Source data below:

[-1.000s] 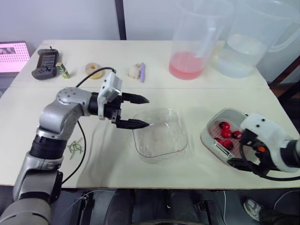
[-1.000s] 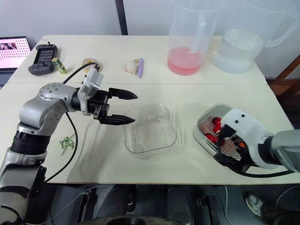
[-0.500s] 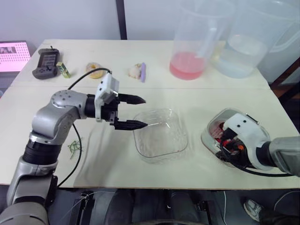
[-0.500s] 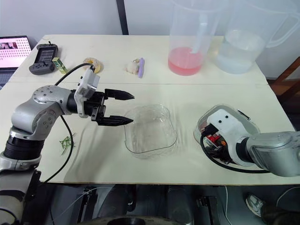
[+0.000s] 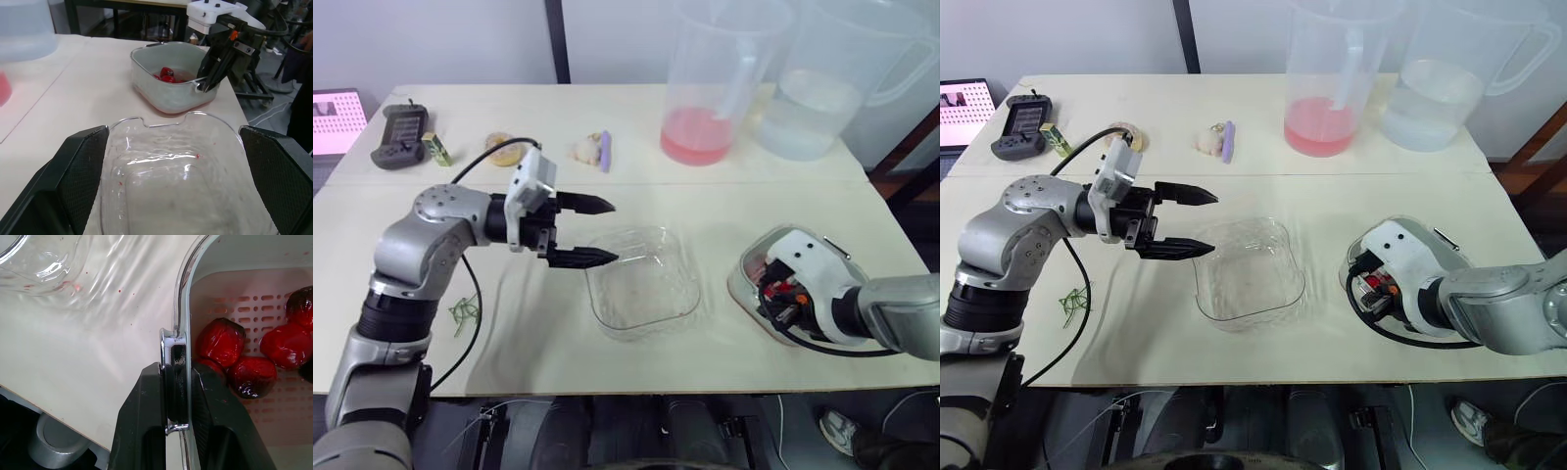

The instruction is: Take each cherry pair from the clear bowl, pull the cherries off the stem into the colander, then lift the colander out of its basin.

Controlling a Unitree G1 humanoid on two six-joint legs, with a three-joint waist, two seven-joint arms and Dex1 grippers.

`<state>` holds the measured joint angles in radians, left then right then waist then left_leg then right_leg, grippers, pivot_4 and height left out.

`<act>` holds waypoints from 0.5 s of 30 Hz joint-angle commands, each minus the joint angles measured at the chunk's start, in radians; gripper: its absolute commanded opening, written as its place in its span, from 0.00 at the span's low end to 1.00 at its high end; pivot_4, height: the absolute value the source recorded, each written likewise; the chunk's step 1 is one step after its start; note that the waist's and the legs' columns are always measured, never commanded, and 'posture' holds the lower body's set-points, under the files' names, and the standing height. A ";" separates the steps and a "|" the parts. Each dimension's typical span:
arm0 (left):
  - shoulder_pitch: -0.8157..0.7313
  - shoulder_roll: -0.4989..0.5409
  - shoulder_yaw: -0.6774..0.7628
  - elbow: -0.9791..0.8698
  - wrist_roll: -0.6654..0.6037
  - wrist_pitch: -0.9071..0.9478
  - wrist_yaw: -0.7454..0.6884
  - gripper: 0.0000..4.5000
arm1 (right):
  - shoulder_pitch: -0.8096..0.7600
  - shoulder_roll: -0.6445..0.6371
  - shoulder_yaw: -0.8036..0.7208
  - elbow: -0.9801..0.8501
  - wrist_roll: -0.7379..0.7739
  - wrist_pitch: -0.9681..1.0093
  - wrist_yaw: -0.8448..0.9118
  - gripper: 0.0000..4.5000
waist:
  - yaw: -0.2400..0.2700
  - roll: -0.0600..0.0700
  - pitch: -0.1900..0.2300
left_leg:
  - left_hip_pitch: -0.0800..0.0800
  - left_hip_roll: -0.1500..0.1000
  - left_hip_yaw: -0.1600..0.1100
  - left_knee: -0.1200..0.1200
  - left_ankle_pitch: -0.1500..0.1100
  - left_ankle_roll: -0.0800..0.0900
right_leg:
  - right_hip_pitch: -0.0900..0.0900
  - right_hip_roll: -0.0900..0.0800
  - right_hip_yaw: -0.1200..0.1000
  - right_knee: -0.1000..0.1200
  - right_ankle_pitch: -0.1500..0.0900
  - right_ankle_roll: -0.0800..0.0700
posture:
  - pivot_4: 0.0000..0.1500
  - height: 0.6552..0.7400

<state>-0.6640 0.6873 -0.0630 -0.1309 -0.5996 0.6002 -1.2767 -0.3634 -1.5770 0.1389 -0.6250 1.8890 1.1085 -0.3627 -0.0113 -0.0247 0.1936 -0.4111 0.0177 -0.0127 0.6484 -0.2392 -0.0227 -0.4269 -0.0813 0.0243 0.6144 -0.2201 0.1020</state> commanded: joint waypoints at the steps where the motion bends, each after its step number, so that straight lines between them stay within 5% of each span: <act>1: -0.032 -0.004 0.013 -0.004 -0.015 -0.009 -0.012 1.00 | -0.027 -0.032 -0.027 -0.015 0.025 0.015 0.008 0.04 | 0.000 0.000 0.000 | 0.000 0.000 0.000 0.000 0.000 0.000 | 0.000 0.000 0.000 0.000 0.000 0.000 | 1.00 1.00; 15: -0.059 -0.063 -0.029 0.062 0.043 -0.115 -0.061 1.00 | -0.004 -0.215 -0.306 0.005 0.068 0.058 0.213 0.04 | 0.002 0.002 0.001 | -0.001 0.000 0.001 0.000 0.000 0.000 | -0.001 0.000 0.000 0.000 0.000 0.000 | 1.00 1.00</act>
<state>-0.7054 0.6249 -0.0957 -0.0660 -0.5660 0.5105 -1.3306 -0.3461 -1.7821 -0.0987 -0.6125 1.9662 1.1671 -0.1683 -0.0096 -0.0226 0.1947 -0.4118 0.0177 -0.0117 0.6484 -0.2392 -0.0227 -0.4278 -0.0818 0.0248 0.6142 -0.2202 0.1020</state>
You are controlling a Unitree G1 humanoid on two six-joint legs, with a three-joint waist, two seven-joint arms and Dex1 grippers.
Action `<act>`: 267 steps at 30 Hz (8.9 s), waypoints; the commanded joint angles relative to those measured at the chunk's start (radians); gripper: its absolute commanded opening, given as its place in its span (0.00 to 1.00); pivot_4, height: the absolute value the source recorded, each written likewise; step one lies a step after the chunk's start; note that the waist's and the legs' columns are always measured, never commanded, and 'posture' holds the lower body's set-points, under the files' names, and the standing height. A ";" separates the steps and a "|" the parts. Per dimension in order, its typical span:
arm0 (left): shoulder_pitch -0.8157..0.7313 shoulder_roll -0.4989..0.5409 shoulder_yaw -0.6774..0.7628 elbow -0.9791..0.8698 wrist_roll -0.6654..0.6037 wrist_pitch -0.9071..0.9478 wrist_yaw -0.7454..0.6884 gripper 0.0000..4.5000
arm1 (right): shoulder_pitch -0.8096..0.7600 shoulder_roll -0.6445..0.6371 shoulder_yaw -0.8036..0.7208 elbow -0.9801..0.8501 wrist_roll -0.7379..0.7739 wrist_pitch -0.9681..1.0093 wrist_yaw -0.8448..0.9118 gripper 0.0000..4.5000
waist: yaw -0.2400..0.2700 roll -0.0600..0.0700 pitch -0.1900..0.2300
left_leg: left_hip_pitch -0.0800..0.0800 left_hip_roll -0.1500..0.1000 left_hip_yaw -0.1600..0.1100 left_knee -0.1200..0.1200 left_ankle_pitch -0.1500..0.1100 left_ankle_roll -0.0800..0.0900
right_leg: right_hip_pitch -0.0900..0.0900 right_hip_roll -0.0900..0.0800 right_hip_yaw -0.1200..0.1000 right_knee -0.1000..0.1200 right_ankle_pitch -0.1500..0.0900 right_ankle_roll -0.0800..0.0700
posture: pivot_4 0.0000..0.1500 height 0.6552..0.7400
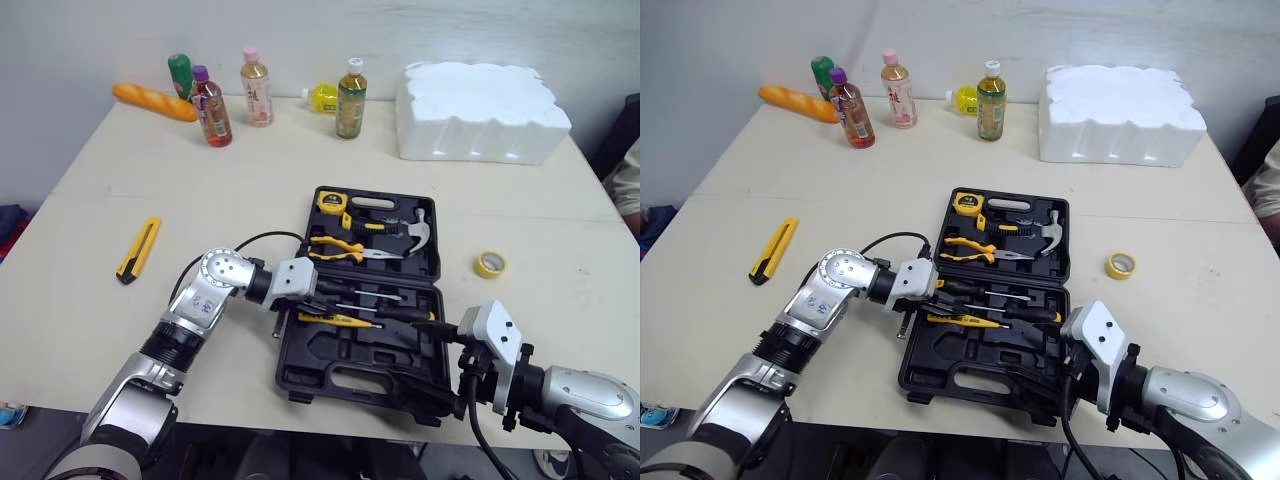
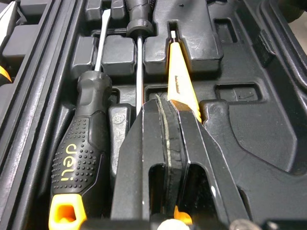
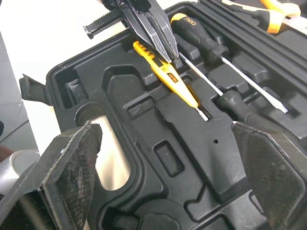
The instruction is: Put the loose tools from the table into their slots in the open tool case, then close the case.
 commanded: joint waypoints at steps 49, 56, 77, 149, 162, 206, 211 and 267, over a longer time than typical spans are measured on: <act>0.565 0.346 0.955 -0.212 -0.295 0.583 0.707 1.00 | -0.231 -0.217 -0.400 0.512 -0.067 -0.106 0.372 1.00 | -0.029 0.002 0.003 | 0.003 0.001 0.001 -0.012 0.000 -0.002 | -0.004 -0.002 0.000 -0.002 0.002 -0.005 | 1.00 1.00; 0.372 0.404 0.800 -0.061 -0.228 0.744 0.779 1.00 | -0.453 -0.222 -0.219 0.216 0.273 0.065 0.306 1.00 | -0.036 0.002 0.003 | -0.001 0.002 0.003 -0.012 0.003 -0.006 | -0.009 0.000 0.001 0.001 0.002 -0.005 | 1.00 1.00; 0.228 0.473 0.549 -0.044 -0.088 0.494 0.590 0.33 | -0.642 -0.130 0.054 0.183 0.205 0.048 0.262 1.00 | -0.008 0.002 -0.001 | -0.001 0.000 0.003 -0.009 0.005 -0.006 | -0.012 -0.002 0.001 0.005 0.002 -0.005 | 1.00 1.00; 0.021 -0.019 -0.182 -0.029 0.135 -0.109 -0.028 0.01 | 0.076 -0.182 -0.260 -0.072 0.212 0.053 0.066 1.00 | 0.000 0.000 -0.006 | 0.012 0.000 0.006 0.003 -0.002 0.011 | 0.008 0.003 0.007 0.002 0.006 0.000 | 1.00 1.00; 0.171 0.264 0.459 -0.131 -0.351 0.351 0.062 0.96 | 0.320 -0.091 -0.731 0.280 0.023 -0.055 0.269 1.00 | -0.010 0.001 -0.003 | 0.003 0.000 0.002 0.003 0.001 0.004 | -0.002 0.002 0.006 0.008 0.006 -0.001 | 1.00 1.00; -0.128 0.060 0.262 -0.438 -0.429 0.414 0.036 1.00 | -1.266 -0.186 0.598 1.584 -0.924 -0.658 0.904 1.00 | -0.049 0.003 0.004 | -0.008 -0.001 0.017 0.008 0.002 0.002 | -0.020 0.001 0.006 0.016 0.008 0.001 | 1.00 1.00; -0.124 0.059 0.262 -0.446 -0.431 0.413 0.046 1.00 | -1.290 -0.133 0.609 1.680 -0.980 -0.711 0.897 1.00 | -0.051 0.003 0.004 | -0.008 0.000 0.017 0.007 0.003 0.001 | -0.021 0.002 0.006 0.017 0.008 0.001 | 1.00 1.00; 0.160 0.149 0.087 -0.591 -0.306 0.236 -0.084 1.00 | -0.295 -0.314 0.259 0.108 -0.338 -0.041 0.567 0.01 | -0.022 0.002 0.005 | -0.006 0.001 0.013 0.018 -0.003 0.005 | -0.015 0.000 0.008 0.015 0.008 0.000 | 1.00 1.00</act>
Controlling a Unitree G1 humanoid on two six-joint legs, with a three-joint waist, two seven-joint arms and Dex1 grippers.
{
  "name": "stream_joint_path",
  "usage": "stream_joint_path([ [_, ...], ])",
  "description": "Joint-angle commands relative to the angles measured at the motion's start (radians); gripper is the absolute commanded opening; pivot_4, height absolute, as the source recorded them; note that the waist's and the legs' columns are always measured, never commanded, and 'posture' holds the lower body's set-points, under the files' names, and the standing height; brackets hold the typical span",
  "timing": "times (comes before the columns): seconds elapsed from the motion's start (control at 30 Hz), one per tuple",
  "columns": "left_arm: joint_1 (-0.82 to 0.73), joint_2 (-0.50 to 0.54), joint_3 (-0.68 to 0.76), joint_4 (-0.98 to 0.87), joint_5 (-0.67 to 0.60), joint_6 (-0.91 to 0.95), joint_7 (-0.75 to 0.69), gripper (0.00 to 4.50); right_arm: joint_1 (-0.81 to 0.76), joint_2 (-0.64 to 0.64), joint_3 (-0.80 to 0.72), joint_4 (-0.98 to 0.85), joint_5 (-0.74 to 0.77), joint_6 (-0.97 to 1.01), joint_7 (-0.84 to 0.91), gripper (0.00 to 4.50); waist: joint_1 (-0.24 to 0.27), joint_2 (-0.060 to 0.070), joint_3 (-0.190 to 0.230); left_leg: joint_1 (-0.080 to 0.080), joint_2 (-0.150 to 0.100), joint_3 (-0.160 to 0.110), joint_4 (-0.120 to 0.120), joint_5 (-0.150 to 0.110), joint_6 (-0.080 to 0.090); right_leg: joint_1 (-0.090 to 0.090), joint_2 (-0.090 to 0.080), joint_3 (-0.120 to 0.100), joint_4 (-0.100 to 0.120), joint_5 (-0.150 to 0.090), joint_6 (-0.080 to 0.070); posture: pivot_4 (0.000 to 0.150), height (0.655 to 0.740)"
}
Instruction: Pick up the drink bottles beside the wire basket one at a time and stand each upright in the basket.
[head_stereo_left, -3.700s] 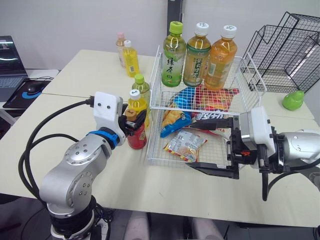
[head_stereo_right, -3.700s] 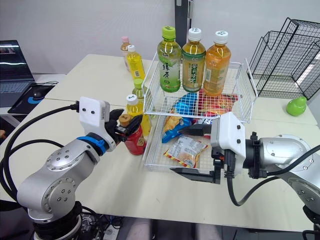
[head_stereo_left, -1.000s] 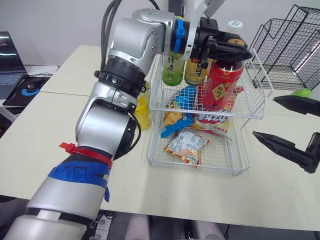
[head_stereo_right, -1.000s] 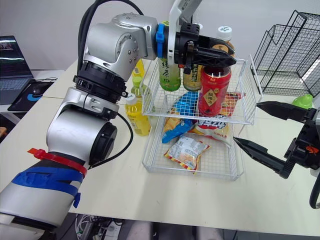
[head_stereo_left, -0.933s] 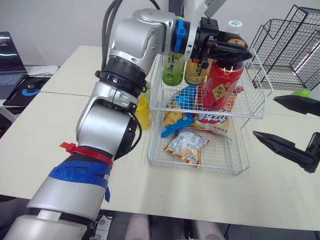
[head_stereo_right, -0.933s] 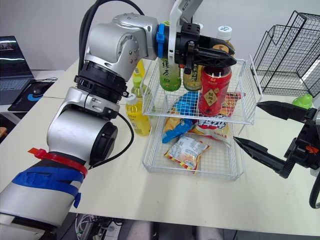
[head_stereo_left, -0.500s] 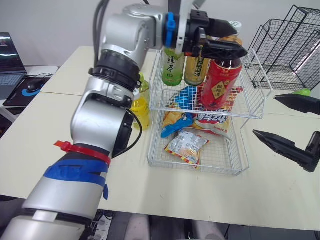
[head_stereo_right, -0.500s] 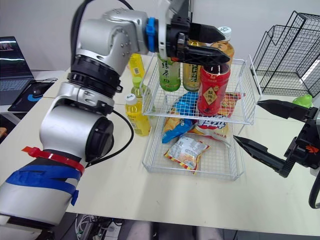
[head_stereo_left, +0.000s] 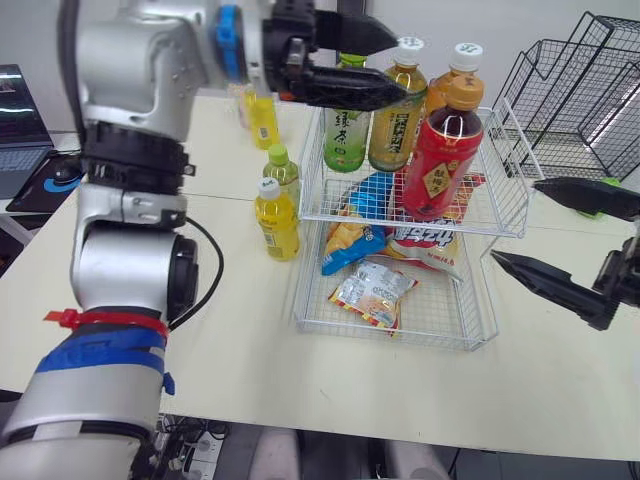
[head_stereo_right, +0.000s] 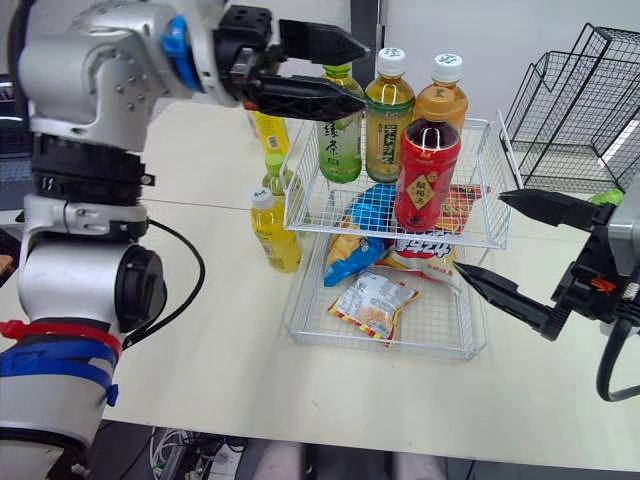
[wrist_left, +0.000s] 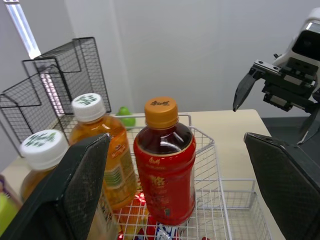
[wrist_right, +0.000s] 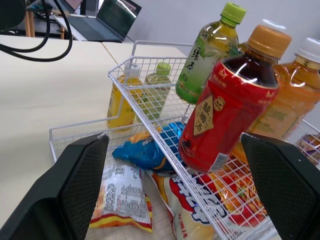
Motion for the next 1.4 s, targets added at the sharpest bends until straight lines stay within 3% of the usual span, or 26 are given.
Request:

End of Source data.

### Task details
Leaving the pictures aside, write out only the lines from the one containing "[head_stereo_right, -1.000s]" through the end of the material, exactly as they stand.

### Task response
[head_stereo_right, -1.000s] 
[head_stereo_left, -0.933s] 
[head_stereo_right, -0.933s] 
[head_stereo_left, -0.500s] 
[head_stereo_right, -0.500s] 
[head_stereo_left, +0.000s] 
[head_stereo_right, +0.000s] 
[wrist_left, +0.000s] 
[wrist_right, +0.000s] 
Motion for the next 1.4 s, targets added at the sharpest bends until straight lines stay within 3% of the usual span, or 26 are given.
Request:

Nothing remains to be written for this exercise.